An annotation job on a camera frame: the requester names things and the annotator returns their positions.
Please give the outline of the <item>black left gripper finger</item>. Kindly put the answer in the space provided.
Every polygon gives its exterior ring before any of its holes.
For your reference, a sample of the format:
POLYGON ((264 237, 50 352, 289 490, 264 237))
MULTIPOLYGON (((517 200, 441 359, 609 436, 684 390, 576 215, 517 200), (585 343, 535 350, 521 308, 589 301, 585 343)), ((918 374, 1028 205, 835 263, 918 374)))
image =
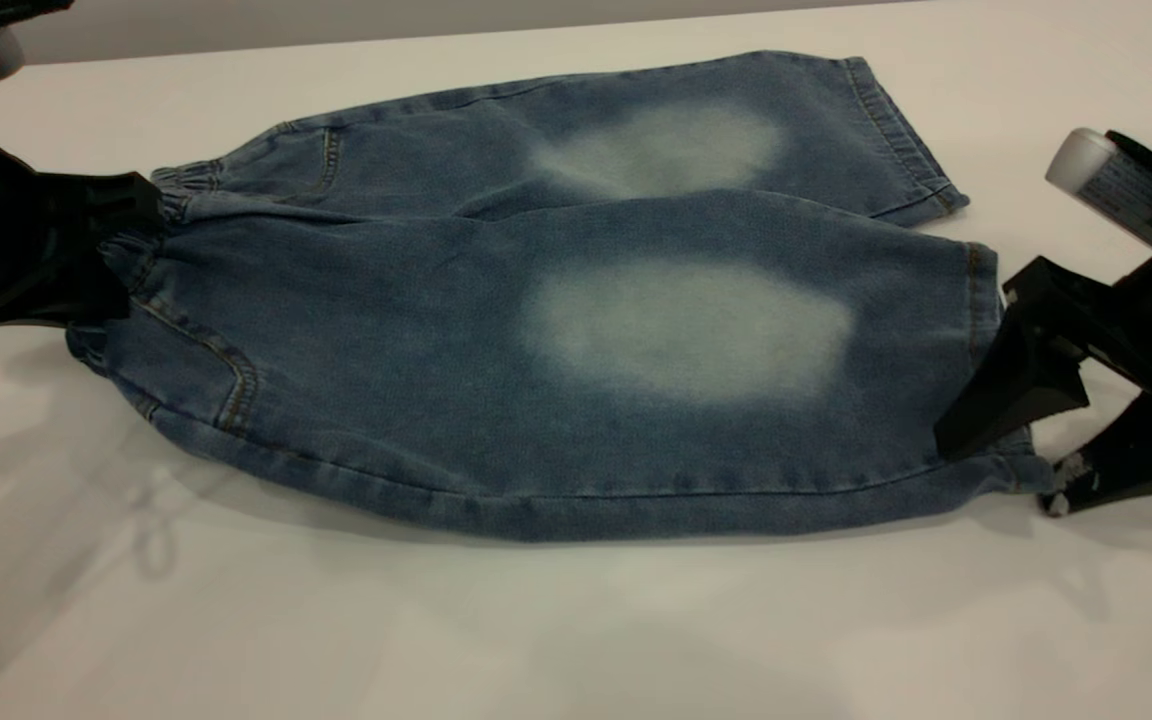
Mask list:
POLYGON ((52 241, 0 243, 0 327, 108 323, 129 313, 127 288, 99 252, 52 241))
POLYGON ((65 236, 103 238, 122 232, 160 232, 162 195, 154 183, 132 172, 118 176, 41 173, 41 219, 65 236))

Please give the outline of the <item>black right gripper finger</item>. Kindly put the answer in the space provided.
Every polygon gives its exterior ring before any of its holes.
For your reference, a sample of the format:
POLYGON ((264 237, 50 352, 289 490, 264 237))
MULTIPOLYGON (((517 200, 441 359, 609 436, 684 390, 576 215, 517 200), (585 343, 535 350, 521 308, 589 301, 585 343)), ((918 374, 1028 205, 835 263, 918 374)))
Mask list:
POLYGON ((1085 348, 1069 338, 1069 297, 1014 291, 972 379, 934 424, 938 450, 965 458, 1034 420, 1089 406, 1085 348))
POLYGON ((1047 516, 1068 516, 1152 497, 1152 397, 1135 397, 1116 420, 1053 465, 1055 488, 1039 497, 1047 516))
◆ ◆ ◆ ◆ ◆ ◆ ◆
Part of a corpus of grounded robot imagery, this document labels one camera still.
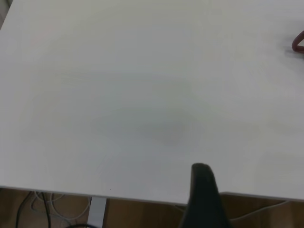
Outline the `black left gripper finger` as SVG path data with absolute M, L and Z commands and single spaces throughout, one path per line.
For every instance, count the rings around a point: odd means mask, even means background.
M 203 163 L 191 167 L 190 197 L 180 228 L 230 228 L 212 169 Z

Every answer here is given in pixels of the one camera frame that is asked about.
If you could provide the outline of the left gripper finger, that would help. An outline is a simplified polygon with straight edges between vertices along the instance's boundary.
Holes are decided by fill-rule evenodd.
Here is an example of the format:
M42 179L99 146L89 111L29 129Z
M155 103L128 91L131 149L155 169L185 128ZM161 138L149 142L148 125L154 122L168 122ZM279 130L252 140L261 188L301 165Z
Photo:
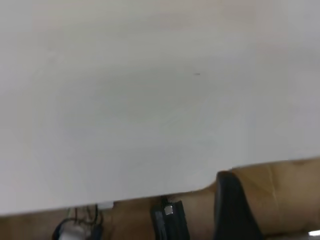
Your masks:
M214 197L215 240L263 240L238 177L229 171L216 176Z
◆ ◆ ◆ ◆ ◆ ◆ ◆
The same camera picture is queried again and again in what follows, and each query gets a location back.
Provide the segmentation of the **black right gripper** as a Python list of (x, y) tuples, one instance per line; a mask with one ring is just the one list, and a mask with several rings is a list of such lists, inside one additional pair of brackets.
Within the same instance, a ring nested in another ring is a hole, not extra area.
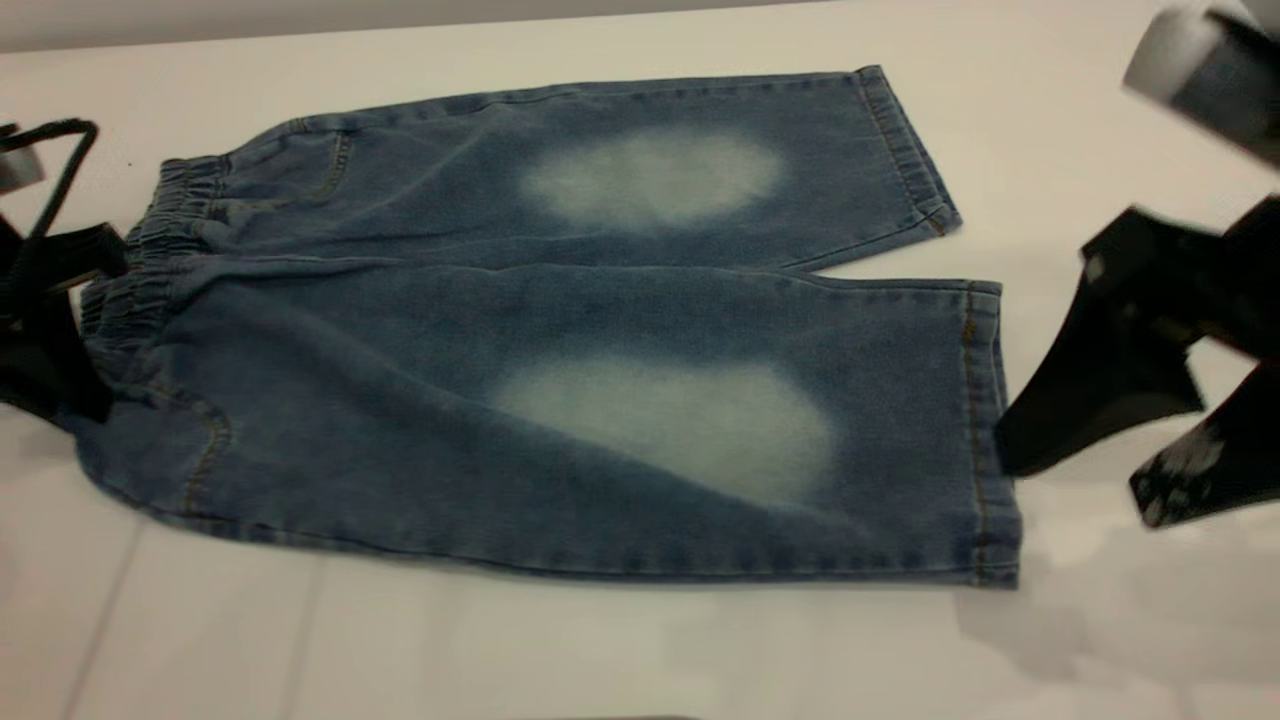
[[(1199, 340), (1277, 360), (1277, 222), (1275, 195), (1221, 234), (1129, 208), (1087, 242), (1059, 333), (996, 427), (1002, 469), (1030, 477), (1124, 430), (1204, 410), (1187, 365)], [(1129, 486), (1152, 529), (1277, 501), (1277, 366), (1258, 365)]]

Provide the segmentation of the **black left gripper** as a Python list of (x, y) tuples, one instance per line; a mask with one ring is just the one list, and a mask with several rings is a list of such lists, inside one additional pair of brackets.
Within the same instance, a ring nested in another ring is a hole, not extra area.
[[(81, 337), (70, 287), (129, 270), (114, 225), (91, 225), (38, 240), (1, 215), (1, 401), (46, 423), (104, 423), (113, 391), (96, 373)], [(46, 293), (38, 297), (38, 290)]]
◆ ◆ ◆ ◆ ◆ ◆ ◆
__What the exercise asks__
Of the lines above, show those in which "camera" appears.

__Completed exercise__
An annotation job on a camera frame: the requester names things and the annotator returns their positions.
Part of a corpus of grounded robot imagery, this document labels one camera still.
Every answer here is given in pixels of the one camera frame that is asked about.
The same camera picture is queried again and again in what follows, and each query gets a location back.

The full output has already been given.